#### [DIRECTIONS FOR THIS TASK]
Only the stretch below from the line holding "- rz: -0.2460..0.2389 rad" through the line holding "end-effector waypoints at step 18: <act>" should be restated, word for word and with both ends included; pictures stay out.

#### [RECORDS TO PROCESS]

# # #

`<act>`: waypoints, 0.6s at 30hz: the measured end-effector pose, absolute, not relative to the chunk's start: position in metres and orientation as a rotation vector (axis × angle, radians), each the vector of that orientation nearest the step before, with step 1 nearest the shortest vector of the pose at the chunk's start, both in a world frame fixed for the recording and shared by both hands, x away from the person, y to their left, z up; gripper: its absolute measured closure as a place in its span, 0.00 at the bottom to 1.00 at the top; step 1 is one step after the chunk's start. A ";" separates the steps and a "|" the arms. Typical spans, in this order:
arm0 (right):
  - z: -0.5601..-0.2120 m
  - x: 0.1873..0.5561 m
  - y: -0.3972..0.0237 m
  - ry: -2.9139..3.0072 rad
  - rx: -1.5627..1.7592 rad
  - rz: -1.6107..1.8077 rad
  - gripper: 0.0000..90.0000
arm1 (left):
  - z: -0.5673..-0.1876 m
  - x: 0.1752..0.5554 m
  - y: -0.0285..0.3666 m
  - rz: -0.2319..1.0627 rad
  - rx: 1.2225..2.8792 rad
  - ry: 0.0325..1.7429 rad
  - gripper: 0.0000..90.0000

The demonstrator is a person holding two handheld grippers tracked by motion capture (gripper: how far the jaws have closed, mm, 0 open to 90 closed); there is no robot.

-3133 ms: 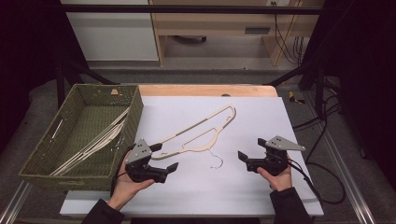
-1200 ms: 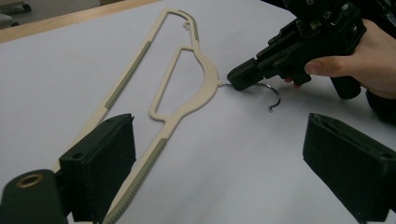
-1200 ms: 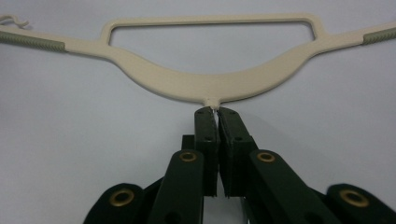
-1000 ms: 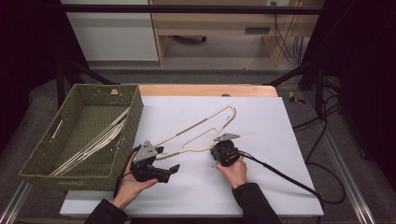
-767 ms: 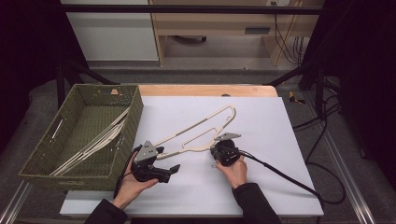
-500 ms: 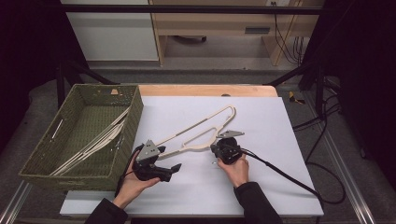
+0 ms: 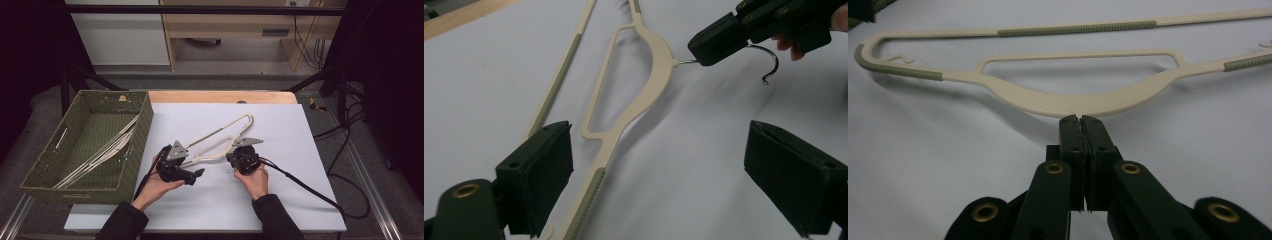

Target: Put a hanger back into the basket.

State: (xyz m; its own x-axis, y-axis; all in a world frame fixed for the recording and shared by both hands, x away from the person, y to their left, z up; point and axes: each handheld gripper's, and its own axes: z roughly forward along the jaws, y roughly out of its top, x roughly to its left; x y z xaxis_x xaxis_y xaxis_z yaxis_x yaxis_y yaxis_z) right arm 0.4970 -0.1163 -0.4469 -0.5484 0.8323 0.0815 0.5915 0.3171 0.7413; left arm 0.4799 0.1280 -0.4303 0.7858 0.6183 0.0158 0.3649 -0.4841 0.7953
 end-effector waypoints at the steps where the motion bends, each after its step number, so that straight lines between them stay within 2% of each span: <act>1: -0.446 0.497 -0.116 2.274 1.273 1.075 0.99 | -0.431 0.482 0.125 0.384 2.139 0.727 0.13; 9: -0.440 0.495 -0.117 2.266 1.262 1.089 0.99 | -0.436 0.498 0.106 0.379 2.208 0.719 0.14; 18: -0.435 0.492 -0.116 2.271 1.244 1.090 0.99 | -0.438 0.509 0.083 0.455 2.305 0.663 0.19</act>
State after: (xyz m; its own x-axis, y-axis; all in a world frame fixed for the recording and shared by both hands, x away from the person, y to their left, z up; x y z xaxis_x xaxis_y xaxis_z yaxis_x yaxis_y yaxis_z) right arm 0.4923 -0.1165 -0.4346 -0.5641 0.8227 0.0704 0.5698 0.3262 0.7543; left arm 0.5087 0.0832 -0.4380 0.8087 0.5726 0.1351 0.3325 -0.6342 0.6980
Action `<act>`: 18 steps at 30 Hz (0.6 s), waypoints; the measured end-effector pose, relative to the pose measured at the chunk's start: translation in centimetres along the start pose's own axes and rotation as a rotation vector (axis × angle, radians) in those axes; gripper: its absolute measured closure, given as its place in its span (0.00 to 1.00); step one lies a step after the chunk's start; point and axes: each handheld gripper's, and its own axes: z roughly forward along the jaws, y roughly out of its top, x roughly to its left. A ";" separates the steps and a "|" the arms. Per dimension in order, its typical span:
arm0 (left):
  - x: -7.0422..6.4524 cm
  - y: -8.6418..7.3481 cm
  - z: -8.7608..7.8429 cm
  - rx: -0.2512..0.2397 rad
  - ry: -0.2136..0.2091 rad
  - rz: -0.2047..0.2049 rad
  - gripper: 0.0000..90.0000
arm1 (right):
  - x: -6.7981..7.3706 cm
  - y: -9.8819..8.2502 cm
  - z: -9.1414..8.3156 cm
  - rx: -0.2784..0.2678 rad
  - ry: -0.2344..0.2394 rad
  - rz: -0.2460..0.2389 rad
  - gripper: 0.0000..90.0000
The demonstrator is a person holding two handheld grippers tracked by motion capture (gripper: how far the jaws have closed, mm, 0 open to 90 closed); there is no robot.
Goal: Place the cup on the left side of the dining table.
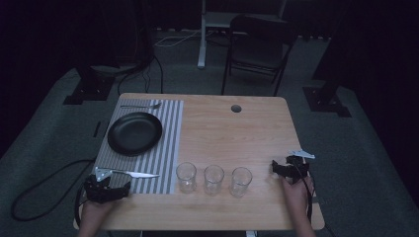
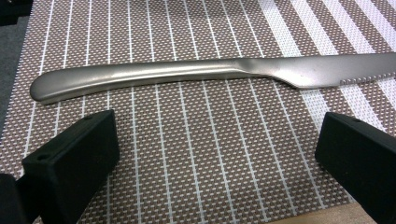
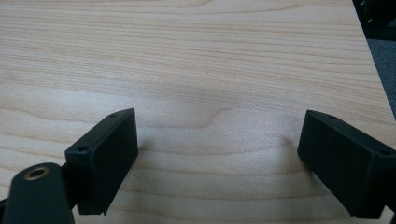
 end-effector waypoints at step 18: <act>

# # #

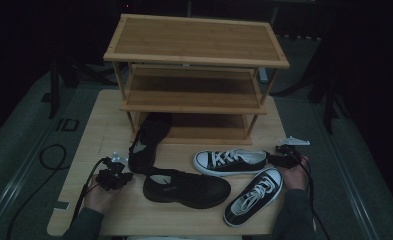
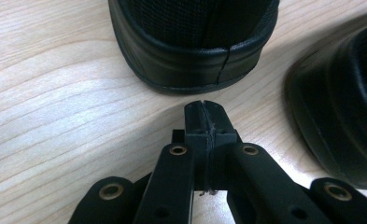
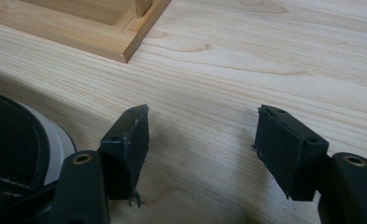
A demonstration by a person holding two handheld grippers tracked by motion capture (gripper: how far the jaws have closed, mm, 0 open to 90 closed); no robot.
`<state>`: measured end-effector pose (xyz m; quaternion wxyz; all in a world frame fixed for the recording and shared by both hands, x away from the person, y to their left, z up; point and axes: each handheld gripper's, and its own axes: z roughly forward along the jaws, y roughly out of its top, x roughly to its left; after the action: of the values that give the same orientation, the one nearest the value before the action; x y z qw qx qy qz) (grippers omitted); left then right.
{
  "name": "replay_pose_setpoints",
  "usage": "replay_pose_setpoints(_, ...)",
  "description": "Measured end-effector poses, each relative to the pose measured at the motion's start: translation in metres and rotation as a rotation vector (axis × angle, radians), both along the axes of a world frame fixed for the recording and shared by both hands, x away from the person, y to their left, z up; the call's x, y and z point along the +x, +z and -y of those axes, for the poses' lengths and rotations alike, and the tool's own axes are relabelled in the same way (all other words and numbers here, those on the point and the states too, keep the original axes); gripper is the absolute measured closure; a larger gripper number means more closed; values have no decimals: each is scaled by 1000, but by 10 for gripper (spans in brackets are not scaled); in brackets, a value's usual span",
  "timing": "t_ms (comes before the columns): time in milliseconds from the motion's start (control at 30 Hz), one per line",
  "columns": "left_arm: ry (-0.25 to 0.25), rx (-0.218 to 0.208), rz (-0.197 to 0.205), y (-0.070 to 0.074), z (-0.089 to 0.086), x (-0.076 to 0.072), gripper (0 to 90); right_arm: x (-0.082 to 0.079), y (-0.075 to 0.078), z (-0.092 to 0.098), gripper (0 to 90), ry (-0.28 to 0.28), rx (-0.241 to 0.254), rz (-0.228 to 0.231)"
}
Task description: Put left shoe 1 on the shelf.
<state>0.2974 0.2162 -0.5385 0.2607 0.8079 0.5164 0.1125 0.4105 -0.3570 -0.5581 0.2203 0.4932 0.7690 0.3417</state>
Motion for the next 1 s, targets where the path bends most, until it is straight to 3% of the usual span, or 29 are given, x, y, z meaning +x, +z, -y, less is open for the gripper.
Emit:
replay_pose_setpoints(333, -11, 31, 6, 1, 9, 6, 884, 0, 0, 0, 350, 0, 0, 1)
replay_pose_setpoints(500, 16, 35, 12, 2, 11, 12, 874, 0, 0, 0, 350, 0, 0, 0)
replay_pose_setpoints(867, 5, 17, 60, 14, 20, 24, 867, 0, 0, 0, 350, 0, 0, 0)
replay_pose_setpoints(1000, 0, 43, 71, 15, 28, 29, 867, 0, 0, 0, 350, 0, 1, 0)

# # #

#### [SOLUTION TO THIS PROBLEM]
  - rz: -0.2460..0.2389 rad
  - gripper: 0.0000..90.0000
The demonstrator is a person holding two handheld grippers tracked by motion capture (gripper: how far the jaws have closed, mm, 0 open to 90 closed); there is no robot.
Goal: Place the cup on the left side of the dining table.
 end-effector waypoints at step 18: <act>

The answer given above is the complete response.